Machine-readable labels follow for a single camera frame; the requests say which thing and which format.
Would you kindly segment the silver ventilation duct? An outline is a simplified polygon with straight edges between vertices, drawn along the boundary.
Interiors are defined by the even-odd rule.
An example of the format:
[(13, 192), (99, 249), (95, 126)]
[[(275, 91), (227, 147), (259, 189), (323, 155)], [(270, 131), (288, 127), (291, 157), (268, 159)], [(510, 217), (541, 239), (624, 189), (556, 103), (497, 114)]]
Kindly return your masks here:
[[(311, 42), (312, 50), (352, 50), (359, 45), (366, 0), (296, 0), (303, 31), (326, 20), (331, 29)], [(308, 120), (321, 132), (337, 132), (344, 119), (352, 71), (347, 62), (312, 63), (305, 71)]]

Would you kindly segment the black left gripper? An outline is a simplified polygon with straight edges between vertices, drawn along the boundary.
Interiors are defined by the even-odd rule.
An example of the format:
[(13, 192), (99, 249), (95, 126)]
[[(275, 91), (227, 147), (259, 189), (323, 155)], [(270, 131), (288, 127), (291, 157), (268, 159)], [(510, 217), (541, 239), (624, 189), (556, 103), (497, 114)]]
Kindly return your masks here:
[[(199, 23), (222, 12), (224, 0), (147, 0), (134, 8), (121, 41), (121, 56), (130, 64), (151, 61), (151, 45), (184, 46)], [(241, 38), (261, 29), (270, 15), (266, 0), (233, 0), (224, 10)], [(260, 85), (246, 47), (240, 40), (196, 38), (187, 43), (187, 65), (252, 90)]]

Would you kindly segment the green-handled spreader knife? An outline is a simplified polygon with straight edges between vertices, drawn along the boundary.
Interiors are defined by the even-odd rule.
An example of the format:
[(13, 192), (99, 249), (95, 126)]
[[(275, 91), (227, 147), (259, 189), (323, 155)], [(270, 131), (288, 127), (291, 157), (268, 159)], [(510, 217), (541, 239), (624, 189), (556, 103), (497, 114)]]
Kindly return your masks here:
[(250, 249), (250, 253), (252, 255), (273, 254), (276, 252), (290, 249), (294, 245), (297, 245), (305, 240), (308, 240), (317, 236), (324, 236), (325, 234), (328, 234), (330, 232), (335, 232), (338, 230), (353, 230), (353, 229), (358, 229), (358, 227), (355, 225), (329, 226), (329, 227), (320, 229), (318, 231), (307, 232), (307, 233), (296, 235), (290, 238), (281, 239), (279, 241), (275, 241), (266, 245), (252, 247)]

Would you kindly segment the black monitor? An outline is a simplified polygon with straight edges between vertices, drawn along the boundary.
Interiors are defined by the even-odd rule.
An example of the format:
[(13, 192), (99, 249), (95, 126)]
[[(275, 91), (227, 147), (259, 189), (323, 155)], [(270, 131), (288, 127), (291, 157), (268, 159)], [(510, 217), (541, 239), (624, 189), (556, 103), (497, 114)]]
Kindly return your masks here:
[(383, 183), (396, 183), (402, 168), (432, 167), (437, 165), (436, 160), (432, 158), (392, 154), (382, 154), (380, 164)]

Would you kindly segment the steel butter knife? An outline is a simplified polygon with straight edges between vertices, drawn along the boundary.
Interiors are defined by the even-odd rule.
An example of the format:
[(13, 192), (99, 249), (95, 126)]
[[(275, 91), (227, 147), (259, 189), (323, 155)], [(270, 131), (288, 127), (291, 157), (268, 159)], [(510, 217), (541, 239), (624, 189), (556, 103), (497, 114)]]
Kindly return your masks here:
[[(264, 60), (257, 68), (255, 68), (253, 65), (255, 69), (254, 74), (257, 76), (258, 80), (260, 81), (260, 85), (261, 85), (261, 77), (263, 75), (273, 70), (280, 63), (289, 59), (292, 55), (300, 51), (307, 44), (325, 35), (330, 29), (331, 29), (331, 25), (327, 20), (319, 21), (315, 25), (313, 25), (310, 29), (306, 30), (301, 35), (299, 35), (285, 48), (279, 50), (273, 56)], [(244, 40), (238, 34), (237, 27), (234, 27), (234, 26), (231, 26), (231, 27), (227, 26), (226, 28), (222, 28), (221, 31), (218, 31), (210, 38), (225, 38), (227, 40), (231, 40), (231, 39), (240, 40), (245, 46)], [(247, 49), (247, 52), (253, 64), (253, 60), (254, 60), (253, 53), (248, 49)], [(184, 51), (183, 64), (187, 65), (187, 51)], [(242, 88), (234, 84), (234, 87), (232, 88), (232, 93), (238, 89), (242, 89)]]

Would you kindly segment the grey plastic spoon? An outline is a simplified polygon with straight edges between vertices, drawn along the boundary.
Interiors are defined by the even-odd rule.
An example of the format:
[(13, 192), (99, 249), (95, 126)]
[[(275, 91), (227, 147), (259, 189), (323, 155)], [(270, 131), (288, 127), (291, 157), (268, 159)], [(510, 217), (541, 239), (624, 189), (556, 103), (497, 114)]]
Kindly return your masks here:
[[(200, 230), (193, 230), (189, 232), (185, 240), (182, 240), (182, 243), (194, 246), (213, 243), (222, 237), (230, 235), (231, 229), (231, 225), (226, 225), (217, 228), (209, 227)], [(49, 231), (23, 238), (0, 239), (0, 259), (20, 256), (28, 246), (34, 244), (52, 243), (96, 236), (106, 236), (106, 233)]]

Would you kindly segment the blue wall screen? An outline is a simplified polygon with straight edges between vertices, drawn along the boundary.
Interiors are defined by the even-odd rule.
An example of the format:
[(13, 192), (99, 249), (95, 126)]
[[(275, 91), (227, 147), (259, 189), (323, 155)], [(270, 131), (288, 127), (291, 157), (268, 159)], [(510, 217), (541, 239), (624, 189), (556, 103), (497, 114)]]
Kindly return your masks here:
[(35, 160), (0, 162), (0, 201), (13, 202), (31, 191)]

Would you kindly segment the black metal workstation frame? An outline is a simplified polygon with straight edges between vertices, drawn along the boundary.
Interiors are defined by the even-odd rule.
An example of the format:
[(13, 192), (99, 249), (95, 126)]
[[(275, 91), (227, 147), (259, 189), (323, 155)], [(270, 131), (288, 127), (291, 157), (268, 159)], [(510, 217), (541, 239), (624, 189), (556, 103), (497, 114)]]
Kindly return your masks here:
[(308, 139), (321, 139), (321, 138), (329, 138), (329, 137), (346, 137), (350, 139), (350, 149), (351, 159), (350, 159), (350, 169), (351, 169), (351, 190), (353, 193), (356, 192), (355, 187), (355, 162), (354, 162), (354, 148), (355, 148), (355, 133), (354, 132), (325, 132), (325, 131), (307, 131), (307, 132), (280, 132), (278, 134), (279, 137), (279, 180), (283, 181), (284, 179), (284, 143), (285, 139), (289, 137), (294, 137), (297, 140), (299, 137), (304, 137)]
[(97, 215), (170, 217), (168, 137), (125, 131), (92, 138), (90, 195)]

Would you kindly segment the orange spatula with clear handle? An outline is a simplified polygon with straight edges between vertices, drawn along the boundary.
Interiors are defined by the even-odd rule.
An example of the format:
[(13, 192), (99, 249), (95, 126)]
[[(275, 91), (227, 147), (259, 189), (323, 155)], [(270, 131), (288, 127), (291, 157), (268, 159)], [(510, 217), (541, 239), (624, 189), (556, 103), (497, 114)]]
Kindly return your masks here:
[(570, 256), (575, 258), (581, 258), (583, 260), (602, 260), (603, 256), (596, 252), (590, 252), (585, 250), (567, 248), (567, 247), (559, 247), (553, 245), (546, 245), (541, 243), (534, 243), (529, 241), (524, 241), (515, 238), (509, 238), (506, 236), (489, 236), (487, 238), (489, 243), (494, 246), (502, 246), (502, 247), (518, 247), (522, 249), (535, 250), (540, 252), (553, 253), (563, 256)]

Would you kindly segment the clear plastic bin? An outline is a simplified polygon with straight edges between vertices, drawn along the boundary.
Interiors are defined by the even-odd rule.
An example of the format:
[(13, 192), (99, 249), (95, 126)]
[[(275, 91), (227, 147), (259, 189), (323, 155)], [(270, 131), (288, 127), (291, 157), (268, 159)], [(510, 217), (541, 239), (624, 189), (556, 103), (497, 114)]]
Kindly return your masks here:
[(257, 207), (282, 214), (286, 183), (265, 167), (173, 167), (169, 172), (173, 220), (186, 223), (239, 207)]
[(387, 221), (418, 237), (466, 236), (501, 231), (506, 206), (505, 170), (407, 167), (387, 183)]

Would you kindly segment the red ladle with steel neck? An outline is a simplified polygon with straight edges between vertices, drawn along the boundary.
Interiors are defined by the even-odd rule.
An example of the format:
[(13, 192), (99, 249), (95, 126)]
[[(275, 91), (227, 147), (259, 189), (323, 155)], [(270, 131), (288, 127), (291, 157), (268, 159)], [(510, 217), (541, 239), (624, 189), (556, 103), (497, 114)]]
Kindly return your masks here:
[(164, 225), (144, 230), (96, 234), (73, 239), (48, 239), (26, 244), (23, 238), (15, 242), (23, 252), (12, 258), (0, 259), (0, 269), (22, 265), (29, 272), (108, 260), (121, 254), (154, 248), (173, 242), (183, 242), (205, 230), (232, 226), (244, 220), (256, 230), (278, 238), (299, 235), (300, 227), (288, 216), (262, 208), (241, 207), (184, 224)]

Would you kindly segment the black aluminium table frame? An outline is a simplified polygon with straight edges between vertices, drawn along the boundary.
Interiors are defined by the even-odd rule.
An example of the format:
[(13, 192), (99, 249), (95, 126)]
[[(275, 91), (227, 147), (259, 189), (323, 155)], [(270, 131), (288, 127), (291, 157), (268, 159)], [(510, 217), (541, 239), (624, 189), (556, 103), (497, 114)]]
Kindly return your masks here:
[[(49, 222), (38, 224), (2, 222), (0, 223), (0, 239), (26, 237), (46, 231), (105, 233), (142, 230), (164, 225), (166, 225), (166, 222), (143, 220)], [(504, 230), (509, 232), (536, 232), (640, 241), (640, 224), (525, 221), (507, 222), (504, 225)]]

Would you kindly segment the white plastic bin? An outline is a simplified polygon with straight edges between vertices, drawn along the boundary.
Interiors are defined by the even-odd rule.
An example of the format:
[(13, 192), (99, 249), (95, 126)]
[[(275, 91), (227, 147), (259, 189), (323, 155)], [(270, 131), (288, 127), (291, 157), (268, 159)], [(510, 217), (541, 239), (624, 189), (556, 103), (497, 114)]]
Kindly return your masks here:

━━━━━━

■ Task ■
In the listing above, find each line containing "knife" and copy it.

■ Expected answer ■
Would you kindly segment the green-handled spreader knife? An outline is a simplified polygon with straight edges between vertices, drawn along the boundary.
Would you kindly segment the steel butter knife? An outline is a simplified polygon with straight edges between vertices, drawn along the boundary.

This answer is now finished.